The second case today is not one I would recommend to the casual observer. Chicago v. Fulton involves a technical bankruptcy issue.
Wednesday, October 14
Torres v. Madrid, addresses an important and unresolved legal issue related to what constitutes a seizure under the Fourth Amendment. It is unresolved in that lower courts have come to different conclusions where an officer used force to detain a suspect but was unsuccessful; this is known as a “circuit split” and is one thing that makes it very likely the Court will agree to hear a case. The official “question presented” makes this clear: “Whether an unsuccessful attempt to detain a suspect by use of physical force is a ‘seizure’ within the meaning of the Fourth Amendment, as the U.S. Courts of Appeals for the 8th, 9th and 11th Circuits and the New Mexico Supreme Court hold, or whether physical force must be successful in detaining a suspect to constitute a ‘seizure,’ as the U.S. Court of Appeals for the 10th Circuit and the District of Columbia Court of Appeals hold.” See the brief from the NAACP LDEF.

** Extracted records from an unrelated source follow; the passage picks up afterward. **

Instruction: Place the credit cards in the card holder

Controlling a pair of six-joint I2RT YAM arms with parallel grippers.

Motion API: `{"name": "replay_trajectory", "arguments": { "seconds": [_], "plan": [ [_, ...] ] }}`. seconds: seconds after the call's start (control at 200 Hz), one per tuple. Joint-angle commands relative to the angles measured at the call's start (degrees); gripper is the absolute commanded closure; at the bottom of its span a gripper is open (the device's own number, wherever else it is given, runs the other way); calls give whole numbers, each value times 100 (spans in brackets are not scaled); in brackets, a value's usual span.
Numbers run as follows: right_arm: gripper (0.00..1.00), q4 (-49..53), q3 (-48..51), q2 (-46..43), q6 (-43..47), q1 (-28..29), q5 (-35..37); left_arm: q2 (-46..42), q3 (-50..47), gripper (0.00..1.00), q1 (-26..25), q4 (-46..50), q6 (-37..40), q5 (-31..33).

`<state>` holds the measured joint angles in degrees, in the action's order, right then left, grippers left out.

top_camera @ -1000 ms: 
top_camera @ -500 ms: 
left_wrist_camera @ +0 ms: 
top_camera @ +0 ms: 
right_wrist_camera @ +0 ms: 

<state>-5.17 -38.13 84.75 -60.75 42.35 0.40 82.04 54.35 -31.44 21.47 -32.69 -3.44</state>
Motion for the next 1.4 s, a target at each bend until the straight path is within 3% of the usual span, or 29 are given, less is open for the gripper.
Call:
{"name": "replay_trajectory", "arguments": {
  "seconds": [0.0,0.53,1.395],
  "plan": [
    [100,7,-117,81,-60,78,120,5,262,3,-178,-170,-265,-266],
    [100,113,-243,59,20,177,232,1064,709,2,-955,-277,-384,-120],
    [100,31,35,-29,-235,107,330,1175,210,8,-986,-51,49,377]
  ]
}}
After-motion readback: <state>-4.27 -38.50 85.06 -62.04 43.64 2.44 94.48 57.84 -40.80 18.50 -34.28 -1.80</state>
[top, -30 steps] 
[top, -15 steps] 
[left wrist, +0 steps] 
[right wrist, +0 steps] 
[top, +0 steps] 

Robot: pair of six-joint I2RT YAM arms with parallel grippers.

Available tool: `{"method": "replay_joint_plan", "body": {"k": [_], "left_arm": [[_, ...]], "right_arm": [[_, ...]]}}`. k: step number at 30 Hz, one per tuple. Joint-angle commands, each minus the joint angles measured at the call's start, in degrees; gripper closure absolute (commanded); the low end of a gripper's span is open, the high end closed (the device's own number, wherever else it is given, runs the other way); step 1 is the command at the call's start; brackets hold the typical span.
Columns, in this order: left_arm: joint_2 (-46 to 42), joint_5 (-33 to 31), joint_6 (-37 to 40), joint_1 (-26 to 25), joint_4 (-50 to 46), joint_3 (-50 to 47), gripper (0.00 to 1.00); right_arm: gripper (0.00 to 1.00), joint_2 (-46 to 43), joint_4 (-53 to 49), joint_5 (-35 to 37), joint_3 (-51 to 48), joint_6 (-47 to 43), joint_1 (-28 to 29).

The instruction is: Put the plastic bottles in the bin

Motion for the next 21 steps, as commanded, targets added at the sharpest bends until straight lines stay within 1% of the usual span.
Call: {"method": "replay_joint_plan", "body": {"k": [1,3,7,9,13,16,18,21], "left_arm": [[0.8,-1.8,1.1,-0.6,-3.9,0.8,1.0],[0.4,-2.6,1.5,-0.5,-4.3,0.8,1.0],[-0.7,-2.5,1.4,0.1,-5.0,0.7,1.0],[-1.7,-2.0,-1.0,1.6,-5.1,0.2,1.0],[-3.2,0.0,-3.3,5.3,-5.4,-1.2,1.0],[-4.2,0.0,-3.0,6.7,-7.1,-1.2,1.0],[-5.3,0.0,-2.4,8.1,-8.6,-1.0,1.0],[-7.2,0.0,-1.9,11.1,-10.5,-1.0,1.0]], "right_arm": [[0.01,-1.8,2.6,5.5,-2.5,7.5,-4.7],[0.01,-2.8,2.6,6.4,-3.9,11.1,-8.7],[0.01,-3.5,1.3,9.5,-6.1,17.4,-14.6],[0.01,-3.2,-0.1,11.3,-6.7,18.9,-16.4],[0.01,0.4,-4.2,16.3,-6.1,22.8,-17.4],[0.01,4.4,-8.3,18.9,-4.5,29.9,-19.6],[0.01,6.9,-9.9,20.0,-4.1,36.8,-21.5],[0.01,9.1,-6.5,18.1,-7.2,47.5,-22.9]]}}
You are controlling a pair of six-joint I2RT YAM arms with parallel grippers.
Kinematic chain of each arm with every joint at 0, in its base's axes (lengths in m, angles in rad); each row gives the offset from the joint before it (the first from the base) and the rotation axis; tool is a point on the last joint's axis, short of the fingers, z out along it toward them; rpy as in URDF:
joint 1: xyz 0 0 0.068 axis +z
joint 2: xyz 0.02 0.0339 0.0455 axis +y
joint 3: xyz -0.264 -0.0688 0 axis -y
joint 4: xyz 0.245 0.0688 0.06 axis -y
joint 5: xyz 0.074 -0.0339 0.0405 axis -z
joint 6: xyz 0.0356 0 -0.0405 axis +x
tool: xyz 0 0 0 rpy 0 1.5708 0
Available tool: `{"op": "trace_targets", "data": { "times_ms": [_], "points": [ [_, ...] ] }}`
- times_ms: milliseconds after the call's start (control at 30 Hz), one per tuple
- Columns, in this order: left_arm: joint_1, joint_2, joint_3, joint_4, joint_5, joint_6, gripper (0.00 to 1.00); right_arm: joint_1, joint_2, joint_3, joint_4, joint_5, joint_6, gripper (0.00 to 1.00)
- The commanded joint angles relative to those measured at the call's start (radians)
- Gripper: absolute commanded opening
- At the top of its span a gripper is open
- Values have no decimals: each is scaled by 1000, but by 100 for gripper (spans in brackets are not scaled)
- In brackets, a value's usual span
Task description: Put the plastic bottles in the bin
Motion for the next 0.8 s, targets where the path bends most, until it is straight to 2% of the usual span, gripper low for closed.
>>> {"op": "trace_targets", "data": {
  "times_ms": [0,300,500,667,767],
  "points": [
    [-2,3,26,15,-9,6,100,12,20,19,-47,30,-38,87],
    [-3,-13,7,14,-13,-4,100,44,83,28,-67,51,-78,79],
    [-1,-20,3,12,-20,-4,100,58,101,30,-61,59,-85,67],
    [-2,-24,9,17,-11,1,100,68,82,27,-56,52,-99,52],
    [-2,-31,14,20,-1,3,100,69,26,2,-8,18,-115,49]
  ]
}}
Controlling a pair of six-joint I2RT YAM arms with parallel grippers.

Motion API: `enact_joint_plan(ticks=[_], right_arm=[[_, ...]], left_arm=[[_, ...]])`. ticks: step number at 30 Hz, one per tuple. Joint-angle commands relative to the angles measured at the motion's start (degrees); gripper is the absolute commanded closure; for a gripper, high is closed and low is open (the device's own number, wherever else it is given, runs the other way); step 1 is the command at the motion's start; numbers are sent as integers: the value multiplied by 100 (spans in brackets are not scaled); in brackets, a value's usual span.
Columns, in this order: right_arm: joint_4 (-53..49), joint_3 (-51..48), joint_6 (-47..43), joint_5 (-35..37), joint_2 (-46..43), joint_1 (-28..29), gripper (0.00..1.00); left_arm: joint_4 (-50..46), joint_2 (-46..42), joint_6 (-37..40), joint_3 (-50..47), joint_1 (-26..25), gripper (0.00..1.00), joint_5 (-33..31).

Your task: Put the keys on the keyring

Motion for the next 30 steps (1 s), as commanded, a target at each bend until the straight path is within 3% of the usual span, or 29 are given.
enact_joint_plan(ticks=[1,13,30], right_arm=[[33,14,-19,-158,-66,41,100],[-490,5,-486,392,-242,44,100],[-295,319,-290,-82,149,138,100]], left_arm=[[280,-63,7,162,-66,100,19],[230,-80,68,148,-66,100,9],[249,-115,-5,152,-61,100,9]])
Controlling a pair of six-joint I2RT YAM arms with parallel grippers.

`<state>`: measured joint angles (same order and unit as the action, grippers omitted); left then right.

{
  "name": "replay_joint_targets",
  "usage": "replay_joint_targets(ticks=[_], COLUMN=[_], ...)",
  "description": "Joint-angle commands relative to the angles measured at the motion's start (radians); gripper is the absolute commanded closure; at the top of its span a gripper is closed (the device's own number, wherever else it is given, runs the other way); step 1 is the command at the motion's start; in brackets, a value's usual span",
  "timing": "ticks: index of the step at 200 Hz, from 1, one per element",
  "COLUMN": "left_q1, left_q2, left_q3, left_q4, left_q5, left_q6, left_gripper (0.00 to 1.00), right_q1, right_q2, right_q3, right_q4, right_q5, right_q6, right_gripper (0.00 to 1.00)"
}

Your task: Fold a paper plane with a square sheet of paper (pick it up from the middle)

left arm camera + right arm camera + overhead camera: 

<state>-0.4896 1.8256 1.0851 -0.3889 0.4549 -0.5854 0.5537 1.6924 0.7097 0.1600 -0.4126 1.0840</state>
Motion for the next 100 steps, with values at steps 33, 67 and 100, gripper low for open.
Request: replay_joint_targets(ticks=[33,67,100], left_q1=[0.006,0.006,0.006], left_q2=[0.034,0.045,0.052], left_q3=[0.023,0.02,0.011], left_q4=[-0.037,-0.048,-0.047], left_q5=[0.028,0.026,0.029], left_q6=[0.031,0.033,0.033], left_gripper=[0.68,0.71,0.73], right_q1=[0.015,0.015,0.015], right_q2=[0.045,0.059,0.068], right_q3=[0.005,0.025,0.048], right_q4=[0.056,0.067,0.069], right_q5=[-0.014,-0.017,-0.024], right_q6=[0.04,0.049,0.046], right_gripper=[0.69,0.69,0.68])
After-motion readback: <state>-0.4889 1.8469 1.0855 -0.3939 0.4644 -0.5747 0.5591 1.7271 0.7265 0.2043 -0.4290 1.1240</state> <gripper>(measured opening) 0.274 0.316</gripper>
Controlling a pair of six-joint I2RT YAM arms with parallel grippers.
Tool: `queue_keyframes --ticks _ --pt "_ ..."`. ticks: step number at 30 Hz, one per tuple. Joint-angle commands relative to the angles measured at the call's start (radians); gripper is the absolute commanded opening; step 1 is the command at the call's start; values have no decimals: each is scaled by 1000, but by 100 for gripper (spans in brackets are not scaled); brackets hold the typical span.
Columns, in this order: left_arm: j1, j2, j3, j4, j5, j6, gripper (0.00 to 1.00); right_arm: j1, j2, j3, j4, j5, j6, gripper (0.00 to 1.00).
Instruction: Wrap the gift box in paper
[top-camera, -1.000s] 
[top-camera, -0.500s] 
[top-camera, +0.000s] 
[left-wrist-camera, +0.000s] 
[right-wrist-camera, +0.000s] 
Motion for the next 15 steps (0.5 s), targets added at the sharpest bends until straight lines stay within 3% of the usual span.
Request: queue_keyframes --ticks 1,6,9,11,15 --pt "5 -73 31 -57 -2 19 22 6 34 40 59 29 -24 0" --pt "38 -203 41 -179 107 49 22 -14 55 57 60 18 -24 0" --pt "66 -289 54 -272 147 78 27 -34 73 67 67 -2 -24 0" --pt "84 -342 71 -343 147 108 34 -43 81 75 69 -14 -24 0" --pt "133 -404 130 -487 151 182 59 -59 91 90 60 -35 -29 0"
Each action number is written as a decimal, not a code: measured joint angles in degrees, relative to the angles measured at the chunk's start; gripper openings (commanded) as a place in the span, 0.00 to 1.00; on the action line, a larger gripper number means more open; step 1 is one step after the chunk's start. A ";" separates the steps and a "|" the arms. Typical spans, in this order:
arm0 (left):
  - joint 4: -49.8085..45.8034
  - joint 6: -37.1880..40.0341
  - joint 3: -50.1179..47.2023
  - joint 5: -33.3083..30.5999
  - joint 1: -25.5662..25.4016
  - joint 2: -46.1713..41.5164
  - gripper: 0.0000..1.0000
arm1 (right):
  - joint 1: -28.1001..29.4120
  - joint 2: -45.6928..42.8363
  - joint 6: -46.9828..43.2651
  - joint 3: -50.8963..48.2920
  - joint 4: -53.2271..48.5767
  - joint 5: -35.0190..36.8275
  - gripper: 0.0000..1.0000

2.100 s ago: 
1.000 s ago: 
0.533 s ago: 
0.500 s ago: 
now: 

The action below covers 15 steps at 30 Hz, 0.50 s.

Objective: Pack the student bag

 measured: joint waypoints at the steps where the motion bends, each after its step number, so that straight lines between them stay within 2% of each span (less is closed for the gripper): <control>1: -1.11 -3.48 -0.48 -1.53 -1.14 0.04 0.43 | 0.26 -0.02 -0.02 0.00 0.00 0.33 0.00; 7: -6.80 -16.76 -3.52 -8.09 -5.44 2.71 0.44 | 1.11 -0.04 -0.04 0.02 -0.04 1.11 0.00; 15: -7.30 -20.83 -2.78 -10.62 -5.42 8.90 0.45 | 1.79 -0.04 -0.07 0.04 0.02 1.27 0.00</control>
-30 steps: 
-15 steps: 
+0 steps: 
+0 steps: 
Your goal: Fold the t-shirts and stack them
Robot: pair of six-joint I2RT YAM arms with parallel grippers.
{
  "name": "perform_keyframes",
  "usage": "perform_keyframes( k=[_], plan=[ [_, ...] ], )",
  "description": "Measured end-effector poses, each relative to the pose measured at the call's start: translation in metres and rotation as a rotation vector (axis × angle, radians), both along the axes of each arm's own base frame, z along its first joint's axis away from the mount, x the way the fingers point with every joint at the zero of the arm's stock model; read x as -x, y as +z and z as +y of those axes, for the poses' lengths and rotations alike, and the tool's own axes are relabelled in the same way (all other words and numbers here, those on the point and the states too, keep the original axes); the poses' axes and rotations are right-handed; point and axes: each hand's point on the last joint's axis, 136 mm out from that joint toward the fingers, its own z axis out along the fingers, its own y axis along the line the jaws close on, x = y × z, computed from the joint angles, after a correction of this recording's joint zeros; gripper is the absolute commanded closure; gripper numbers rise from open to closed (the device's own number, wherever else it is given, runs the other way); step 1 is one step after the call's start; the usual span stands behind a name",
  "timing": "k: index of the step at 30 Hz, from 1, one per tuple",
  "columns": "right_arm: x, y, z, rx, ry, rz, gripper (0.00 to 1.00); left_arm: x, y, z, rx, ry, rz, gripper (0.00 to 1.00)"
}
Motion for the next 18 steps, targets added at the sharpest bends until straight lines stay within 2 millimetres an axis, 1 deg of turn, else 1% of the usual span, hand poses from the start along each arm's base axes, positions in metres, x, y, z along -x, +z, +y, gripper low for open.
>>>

The last October argument is in Pereida v. Barr, an immigration law case. Federal immigration law permits non-citizens to challenge their deportation on certain bases, but not if the individual has been convicted of a “crime involving moral turpitude” (CIMT) under state or federal law. But state statutes are often complex and plea agreements are not always clear, so it is not always obvious whether a CIMT is involved. In this case, Pereida was charged with attempting to use a false Social Security Number and pled no-contest to violating a statute, some but not all subsections of which could be read to constitute a CIMT. The issue is “Whether a criminal conviction bars a noncitizen from applying for relief from removal when the record of conviction is merely ambiguous as to whether it corresponds to an offense listed in the Immigration and Nationality Act.” See this interesting brief from a group of former immigration judges.